Assignment: Each of the lines below must be restated exactly.

Data excerpt:
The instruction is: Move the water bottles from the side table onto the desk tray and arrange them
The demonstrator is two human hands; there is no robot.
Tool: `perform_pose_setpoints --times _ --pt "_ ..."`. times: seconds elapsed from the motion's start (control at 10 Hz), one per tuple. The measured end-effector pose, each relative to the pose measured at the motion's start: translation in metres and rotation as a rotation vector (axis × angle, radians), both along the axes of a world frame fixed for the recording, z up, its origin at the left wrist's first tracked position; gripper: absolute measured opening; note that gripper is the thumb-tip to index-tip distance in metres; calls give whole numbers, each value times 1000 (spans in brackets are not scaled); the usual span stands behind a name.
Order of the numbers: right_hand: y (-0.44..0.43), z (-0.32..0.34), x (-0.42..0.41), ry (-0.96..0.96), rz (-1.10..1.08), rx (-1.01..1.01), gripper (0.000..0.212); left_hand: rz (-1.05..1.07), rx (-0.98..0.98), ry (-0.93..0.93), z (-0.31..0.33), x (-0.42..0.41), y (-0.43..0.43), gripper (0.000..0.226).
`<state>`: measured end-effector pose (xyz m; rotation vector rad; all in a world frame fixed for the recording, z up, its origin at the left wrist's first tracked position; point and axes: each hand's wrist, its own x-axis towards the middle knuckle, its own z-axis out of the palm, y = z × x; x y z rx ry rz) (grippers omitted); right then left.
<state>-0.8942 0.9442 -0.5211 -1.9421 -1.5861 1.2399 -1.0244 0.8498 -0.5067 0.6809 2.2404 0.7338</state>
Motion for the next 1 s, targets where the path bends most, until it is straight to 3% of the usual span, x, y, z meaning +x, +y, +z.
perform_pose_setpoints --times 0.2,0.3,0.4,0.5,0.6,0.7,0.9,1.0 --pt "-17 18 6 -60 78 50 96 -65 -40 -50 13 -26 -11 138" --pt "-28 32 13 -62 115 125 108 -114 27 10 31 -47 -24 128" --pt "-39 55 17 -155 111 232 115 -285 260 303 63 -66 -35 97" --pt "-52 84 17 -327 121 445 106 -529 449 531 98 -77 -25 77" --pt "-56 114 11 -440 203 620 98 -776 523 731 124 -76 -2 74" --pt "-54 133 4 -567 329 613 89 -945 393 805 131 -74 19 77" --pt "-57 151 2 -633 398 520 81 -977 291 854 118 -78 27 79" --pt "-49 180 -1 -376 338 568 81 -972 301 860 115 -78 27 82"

Written response:
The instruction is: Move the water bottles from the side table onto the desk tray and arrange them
The demonstrator is two human hands; there is no robot.
Tool: `perform_pose_setpoints --times _ --pt "_ ..."`. times: seconds elapsed from the motion's start (control at 10 Hz), one per tuple. The measured end-effector pose, each relative to the pose measured at the motion's start: translation in metres and rotation as a rotation vector (axis × angle, radians), both along the axes of a world frame fixed for the recording, z up, its origin at the left wrist's first tracked position; gripper: absolute measured opening; note that gripper is the thumb-tip to index-tip distance in metres; calls give whole numbers, each value times 1000 (spans in brackets are not scaled); the usual span stands behind a name.
Order of the numbers: right_hand: y (-0.44..0.43), z (-0.32..0.34), x (-0.42..0.41), ry (-0.96..0.96), rz (-1.10..1.08), rx (-1.01..1.01), gripper (0.000..0.212); left_hand: rz (-1.05..1.07), rx (-0.98..0.98), ry (-0.93..0.93), z (-0.31..0.33), x (-0.42..0.41), y (-0.43..0.43), gripper (0.000..0.226).
`<state>`: measured end-effector pose (xyz m; rotation vector rad; all in a world frame fixed for the recording, z up, its origin at the left wrist's first tracked position; point and axes: each hand's wrist, its own x-axis towards the middle knuckle, its own z-axis out of the palm, y = z × x; x y z rx ry rz) (grippers omitted); right then left.
<state>-0.8942 0.9442 -0.5211 -1.9421 -1.5861 1.2399 -1.0244 0.8498 -0.5067 0.6809 2.2404 0.7338</state>
Motion for the next 1 s, targets where the path bends most, until it is straight to 3% of the usual span, x, y, z meaning +x, +y, +z.
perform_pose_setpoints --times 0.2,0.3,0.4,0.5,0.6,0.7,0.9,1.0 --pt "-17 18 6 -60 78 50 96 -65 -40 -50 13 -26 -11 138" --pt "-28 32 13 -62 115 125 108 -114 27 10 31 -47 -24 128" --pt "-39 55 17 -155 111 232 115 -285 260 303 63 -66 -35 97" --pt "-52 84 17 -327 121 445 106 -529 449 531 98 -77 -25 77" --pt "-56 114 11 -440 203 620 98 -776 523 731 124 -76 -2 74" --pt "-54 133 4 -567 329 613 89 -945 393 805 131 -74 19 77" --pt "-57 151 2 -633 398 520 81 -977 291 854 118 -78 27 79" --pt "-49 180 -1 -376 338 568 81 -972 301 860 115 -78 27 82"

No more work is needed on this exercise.